Catherine Coulter’s beloved FBI agents Dillon Savich and Lacey Sherlock are no strangers to danger, but when someone starts stalking Lacey, she begins to get nervous. When she hears that psychopath Blessed Backman has escaped from an Atlanta mental hospital and is seeking revenge against the agents he believes have wronged him, her fears grow worse. Meanwhile, rumors are beginning to swirl around U.S. ambassador Natalie Black, whose finacé died in a car crash. It becomes clear that someone is targeting Black, and she’s having trouble getting anyone to believe her. Coulter’s cast of FBI agents is back in Power Play, the action-packed follow-up to last year’s Bombshell.

On shelves: July 8

If you loved Gone Girl

Mia Dennett is from a prominent Chicago family, and she has everything going for her until she makes one wrong decision: going home with Colin Thatcher after they meet in a bar. Colin has been following her. He was supposed to abduct Mia and bring her to his employers, but Colin goes rogue. Instead, he hides Mia from the police and his bosses in a cabin in the middle of nowhere. The resulting drama paints a dark portrait of Mia’s seemingly-perfect family. Mary Kubica’s debut  The Good Girl seems sure to thrill readers; it’s already generating excited buzz with comparisons to Gillian Flynn’s beloved thriller.

On shelves: July 29

Two heads are better than one

Olivia and Gabriel are on the outs, which isn’t good. She comes from a family of infamous serial killers and has a gift for reading omens; he’s a lawyer with a highly questionable moral compass.
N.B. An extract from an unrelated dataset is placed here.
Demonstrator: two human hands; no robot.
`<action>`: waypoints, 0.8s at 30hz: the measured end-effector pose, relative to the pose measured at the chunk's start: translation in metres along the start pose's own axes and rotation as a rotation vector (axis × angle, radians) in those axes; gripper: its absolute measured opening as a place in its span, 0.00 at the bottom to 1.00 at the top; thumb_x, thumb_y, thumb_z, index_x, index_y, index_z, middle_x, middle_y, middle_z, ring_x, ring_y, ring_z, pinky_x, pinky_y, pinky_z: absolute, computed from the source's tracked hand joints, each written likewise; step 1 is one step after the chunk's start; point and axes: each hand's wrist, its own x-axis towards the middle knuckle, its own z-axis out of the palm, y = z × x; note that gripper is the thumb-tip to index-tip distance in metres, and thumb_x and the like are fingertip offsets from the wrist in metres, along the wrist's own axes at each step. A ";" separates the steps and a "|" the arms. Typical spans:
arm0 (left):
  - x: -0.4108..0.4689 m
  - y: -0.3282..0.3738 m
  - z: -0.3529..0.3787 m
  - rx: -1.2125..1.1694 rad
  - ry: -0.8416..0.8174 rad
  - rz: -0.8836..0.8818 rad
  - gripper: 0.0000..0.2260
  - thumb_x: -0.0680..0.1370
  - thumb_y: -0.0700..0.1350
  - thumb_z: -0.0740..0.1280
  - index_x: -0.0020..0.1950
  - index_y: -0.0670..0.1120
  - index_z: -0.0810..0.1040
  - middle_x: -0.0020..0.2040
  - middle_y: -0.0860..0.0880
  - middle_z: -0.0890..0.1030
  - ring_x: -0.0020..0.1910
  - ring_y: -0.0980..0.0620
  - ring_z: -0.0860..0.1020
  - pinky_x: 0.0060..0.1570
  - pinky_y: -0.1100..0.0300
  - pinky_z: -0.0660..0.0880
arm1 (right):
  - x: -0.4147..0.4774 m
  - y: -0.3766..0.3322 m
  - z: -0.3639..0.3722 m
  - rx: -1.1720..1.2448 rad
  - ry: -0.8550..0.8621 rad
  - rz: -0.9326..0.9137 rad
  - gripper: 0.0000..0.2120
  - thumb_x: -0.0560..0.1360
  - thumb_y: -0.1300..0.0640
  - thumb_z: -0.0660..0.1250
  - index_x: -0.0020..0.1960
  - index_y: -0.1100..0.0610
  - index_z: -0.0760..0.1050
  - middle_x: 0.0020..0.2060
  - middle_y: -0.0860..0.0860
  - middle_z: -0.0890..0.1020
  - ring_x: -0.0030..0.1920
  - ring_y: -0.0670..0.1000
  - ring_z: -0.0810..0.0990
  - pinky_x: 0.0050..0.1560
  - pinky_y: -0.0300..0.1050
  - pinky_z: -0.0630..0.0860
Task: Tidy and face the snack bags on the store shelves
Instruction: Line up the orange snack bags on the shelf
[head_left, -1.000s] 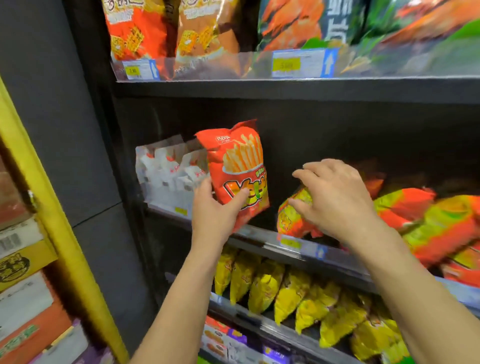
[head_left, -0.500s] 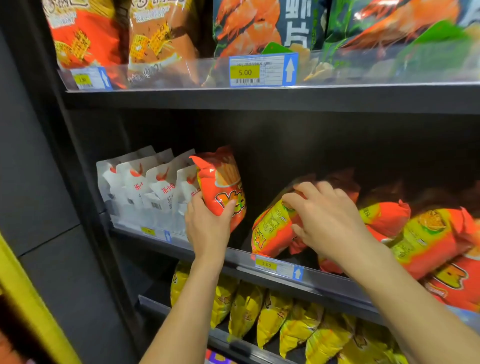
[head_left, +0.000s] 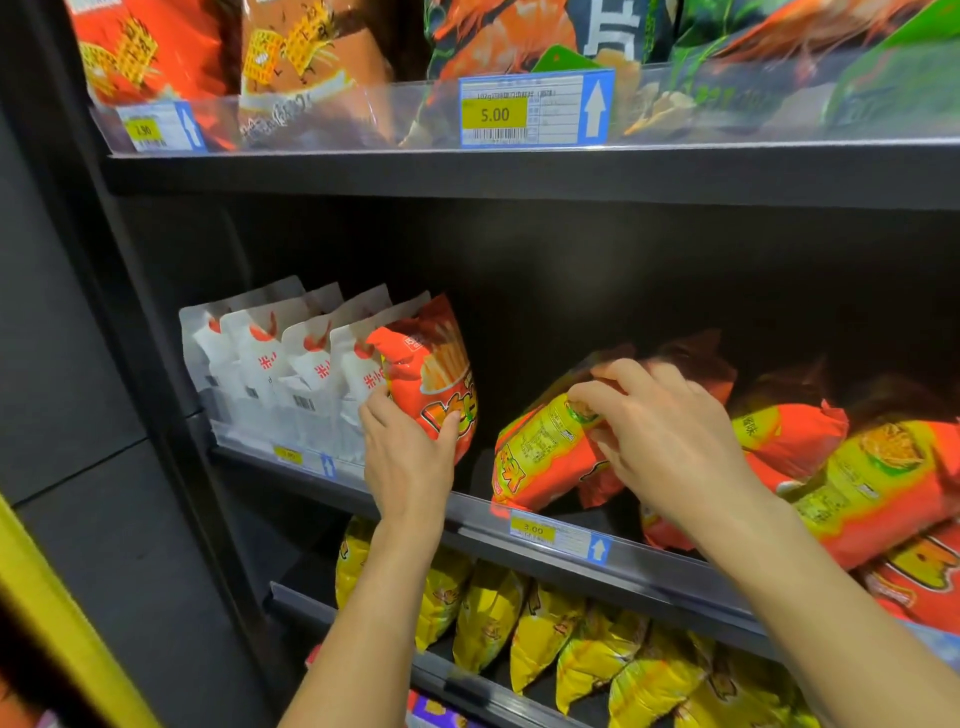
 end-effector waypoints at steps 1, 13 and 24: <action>0.001 0.000 0.000 0.012 0.002 0.000 0.40 0.76 0.57 0.77 0.78 0.43 0.60 0.72 0.42 0.70 0.69 0.41 0.76 0.59 0.48 0.79 | 0.000 0.001 0.001 0.008 0.021 -0.004 0.20 0.68 0.61 0.81 0.59 0.51 0.84 0.55 0.54 0.84 0.48 0.61 0.81 0.39 0.53 0.79; -0.003 -0.006 -0.011 0.014 0.022 0.006 0.34 0.79 0.59 0.73 0.77 0.43 0.64 0.70 0.43 0.72 0.68 0.44 0.77 0.57 0.51 0.79 | 0.002 -0.004 0.005 0.040 0.107 -0.002 0.20 0.68 0.62 0.82 0.57 0.50 0.85 0.53 0.53 0.84 0.47 0.60 0.81 0.35 0.48 0.76; 0.001 -0.008 -0.018 -0.014 0.004 -0.007 0.34 0.78 0.58 0.74 0.76 0.43 0.65 0.69 0.44 0.73 0.67 0.44 0.78 0.56 0.51 0.79 | 0.008 -0.007 0.008 0.049 0.134 -0.024 0.24 0.61 0.65 0.85 0.54 0.50 0.87 0.50 0.53 0.85 0.43 0.60 0.81 0.32 0.45 0.73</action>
Together they make a great team, and Olivia could sure use his help when she finds a dead woman in her car, dressed to look like her. It quickly becomes apparent that someone has gone to a lot of trouble to rattle Olivia, and she must fend for herself against forces darker and more powerful than she had ever imagined. Fans of Kelley Armstrong’s supernatural thriller Omens will love the follow-up: Visions.